In his opening speech, Dr. Brånemark reminded the audience that the concept of osseointegration has developed into as much a philosophy as it is a technique for rehabilitation. According to the professor, it is important that clinicians continue to put the patient at the heart of their work, and healthcare providers should not forget that they exist to serve patients’ needs.

Dr. Brånemark continued this important theme during a subsequent question-and-answer session about his views on developments in osseointegration since 1965 and the resulting impact on patient health. He stressed the necessity of focusing on basic patient satisfaction over technological sophistication. According to Dr. Brånemark, there are still millions of people who lack treatment, “despite the fact that it is possible to give them an improved quality of life at a reasonable cost.” Everyone involved in healthcare is responsible, he reminded the attendees. Experts should be talking not only to each other, but “we should ask, listen, and be concerned about those who normally don’t stand up and speak for themselves—the patients.”

Dr. Brånemark noted an “overenthusiasm” for very advanced reconstructive procedures rather than identifying the minimal surgery needed for maximal benefit. For example, Dr. Brånemark explained, if there is a simple procedure that can be applied on many more patients, and that does not require a long range of supportive technologies over years, then many more could benefit. Clinicians should be committed to “simple, safe, available procedures—yes, that’s what this symposium is all about.”

He continued, “After all, we are just at the beginning, we are still very carefully trying to move into the future. This meeting is a special kind of symposium, because it really questions are we doing the best for our patients?” Dr. Brånemark ended his session by thanking the audience for their attention and “for respecting the fact that it’s not science—it’s care.”

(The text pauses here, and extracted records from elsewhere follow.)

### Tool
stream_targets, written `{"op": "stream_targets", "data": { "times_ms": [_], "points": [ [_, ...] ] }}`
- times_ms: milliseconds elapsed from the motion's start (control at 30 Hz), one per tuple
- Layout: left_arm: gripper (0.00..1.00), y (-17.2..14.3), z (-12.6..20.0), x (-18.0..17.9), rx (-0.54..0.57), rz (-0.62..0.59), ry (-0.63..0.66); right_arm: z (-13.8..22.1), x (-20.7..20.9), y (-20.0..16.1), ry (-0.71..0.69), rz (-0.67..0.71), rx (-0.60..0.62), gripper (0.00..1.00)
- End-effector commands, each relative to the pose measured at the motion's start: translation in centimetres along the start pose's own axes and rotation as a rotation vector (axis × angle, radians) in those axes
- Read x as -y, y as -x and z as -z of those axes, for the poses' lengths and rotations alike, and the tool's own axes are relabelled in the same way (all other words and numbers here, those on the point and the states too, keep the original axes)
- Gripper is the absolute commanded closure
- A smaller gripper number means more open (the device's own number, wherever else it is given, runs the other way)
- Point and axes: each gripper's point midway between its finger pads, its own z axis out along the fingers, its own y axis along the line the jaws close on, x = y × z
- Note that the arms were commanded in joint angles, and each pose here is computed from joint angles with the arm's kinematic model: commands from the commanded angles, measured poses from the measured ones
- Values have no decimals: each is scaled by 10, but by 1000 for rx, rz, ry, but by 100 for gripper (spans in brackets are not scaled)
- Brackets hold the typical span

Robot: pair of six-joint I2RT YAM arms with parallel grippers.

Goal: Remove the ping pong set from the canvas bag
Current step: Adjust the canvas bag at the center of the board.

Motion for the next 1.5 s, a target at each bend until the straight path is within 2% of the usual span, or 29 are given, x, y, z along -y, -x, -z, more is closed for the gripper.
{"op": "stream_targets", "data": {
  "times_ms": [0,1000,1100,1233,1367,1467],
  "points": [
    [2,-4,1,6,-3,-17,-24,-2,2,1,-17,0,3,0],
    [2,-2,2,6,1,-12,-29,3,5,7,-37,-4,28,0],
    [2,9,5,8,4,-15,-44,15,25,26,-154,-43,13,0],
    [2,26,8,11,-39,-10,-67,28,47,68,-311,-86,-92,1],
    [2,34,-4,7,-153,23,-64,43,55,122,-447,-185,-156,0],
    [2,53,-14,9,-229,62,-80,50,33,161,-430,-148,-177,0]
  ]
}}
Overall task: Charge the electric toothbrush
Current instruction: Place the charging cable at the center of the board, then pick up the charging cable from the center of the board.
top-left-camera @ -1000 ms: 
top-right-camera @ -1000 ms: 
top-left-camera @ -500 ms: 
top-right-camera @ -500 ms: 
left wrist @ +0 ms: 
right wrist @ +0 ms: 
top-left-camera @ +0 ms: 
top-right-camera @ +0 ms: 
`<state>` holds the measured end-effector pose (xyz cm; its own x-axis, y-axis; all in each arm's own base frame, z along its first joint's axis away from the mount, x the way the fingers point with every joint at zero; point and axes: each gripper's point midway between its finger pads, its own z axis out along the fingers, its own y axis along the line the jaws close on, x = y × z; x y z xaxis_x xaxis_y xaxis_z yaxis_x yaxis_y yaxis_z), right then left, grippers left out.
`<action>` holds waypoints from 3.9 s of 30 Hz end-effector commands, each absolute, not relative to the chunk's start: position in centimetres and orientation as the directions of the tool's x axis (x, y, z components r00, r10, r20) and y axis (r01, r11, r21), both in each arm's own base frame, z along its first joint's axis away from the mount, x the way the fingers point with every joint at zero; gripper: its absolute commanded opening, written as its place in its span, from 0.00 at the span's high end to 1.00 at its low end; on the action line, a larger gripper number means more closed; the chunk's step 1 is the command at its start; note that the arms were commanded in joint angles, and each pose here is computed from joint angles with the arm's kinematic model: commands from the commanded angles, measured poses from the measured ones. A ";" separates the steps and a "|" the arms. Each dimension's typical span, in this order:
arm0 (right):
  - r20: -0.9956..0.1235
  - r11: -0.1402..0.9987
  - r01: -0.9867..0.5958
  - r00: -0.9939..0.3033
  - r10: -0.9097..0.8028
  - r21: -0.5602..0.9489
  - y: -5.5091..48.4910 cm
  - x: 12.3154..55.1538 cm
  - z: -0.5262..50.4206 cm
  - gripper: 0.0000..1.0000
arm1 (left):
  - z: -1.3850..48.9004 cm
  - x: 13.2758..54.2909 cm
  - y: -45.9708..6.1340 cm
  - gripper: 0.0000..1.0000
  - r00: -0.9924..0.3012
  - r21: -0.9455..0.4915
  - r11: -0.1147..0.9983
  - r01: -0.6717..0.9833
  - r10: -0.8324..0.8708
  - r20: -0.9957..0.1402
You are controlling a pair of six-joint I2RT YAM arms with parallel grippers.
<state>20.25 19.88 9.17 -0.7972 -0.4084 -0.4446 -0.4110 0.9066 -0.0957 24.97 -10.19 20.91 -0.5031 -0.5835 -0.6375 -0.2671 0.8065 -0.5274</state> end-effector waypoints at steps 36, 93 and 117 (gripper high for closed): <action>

On the final day of the meeting, Domenico Scala, CEO of Nobel Biocare, addressed the health industry from an ethical perspective. He concluded by affirming the company’s plan to continue the symposium in the future. “We at Nobel Biocare offer our full support to this symposium and its ambitions,” he said. “We are committed to making Prof. Brånemark’s wish come true and we will help to institutionalize the P-I Brånemark Scientific Symposium as one of the key scientific symposia in healthcare.”

It is Dr. Brånemark’s wish that this symposium become a new platform for the exchange of scientific knowledge, and all forthcoming symposia will continue to carry his name. In the near future, a compilation of the presentations will be published in a prominent scientific journal as a record of this meeting. The next P-I Brånemark Scientific Symposium is scheduled for 2011.


Figure 1

Figure 2
LANDMARK EVENT (1.) Domenico Scala, CEO of Nobel Biocare, addressed the health industry from an ethical perspective. (2.) Prof. P-I Brånemark was the honorary chairman of the symposium bearing his name.